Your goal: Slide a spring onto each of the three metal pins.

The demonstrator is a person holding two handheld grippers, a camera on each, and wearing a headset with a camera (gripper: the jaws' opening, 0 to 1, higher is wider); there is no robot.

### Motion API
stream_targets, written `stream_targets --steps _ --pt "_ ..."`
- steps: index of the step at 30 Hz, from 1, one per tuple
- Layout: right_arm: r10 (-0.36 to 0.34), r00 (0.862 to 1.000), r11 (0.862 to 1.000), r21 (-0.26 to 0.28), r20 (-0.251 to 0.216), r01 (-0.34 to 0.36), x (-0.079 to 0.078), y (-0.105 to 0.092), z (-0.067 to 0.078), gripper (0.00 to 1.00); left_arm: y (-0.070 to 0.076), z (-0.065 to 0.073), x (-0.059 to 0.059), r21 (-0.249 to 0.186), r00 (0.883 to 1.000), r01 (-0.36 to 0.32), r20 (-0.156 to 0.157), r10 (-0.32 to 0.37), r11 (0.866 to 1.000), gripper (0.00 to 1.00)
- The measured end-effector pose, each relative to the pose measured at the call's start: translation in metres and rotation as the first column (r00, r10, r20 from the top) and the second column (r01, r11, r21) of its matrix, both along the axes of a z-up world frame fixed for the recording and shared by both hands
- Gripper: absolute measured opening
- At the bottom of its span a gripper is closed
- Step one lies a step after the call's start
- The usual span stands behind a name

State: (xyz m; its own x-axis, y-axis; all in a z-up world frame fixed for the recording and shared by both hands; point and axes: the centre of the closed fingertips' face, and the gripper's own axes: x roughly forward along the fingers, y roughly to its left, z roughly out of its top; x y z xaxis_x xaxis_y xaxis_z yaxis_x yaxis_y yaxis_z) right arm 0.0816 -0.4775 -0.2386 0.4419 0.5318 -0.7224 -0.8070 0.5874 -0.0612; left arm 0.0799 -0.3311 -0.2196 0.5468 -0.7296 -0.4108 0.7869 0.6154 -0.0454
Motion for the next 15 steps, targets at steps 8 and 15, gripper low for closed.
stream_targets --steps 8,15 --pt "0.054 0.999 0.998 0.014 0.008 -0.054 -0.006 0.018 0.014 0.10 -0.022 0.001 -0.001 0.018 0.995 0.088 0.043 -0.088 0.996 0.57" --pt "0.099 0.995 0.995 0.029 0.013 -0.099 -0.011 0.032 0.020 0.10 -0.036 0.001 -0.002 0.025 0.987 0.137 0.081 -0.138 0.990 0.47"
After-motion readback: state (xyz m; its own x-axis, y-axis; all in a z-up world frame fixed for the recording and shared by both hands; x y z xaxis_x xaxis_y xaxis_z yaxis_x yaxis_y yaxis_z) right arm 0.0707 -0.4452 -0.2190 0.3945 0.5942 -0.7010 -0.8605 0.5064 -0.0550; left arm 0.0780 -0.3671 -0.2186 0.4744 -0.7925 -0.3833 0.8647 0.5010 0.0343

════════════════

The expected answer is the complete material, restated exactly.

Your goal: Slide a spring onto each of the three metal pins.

The demonstrator is a person holding two handheld grippers, a camera on each, and wearing a headset with a camera (gripper: the jaws' opening, 0 to 1, higher is wider); there is no robot.

### Motion API
stream_targets, written `stream_targets --steps _ --pt "_ ..."`
- steps: index of the step at 30 Hz, from 1, one per tuple
- Layout: right_arm: r10 (-0.36 to 0.34), r00 (0.862 to 1.000), r11 (0.862 to 1.000), r21 (-0.26 to 0.28), r20 (-0.251 to 0.216), r01 (-0.34 to 0.36), x (-0.079 to 0.078), y (-0.105 to 0.092), z (-0.067 to 0.078), gripper (0.00 to 1.00); left_arm: y (-0.070 to 0.076), z (-0.065 to 0.073), x (-0.059 to 0.059), r21 (-0.249 to 0.186), r00 (0.883 to 1.000), r01 (-0.36 to 0.32), r20 (-0.156 to 0.157), r10 (-0.32 to 0.37), r11 (0.866 to 1.000), gripper (0.00 to 1.00)
- The measured end-effector pose, each relative to the pose measured at the call's start: translation in metres and rotation as the first column (r00, r10, r20 from the top) and the second column (r01, r11, r21) of its matrix, both along the axes of a z-up world frame fixed for the recording and shared by both hands
- Gripper: absolute measured opening
- At the bottom of its span a gripper is closed
- Step one lies a step after the call's start
- The usual span stands behind a name

State: (xyz m; its own x-axis, y-axis; all in a z-up world frame fixed for the recording and shared by both hands; point and axes: the centre of the closed fingertips' face, and the gripper's own axes: x roughly forward along the fingers, y roughly to its left, z roughly out of its top; x y z xaxis_x xaxis_y xaxis_z yaxis_x yaxis_y yaxis_z) right arm 0.0816 -0.4775 -0.2386 0.4419 0.5318 -0.7224 -0.8070 0.5874 -0.0612; left arm 0.0799 -0.3311 -0.2196 0.5468 -0.7296 -0.4108 0.7869 0.6154 -0.0454
Motion for the next 15 steps, targets at steps 8 and 15, gripper low for closed.
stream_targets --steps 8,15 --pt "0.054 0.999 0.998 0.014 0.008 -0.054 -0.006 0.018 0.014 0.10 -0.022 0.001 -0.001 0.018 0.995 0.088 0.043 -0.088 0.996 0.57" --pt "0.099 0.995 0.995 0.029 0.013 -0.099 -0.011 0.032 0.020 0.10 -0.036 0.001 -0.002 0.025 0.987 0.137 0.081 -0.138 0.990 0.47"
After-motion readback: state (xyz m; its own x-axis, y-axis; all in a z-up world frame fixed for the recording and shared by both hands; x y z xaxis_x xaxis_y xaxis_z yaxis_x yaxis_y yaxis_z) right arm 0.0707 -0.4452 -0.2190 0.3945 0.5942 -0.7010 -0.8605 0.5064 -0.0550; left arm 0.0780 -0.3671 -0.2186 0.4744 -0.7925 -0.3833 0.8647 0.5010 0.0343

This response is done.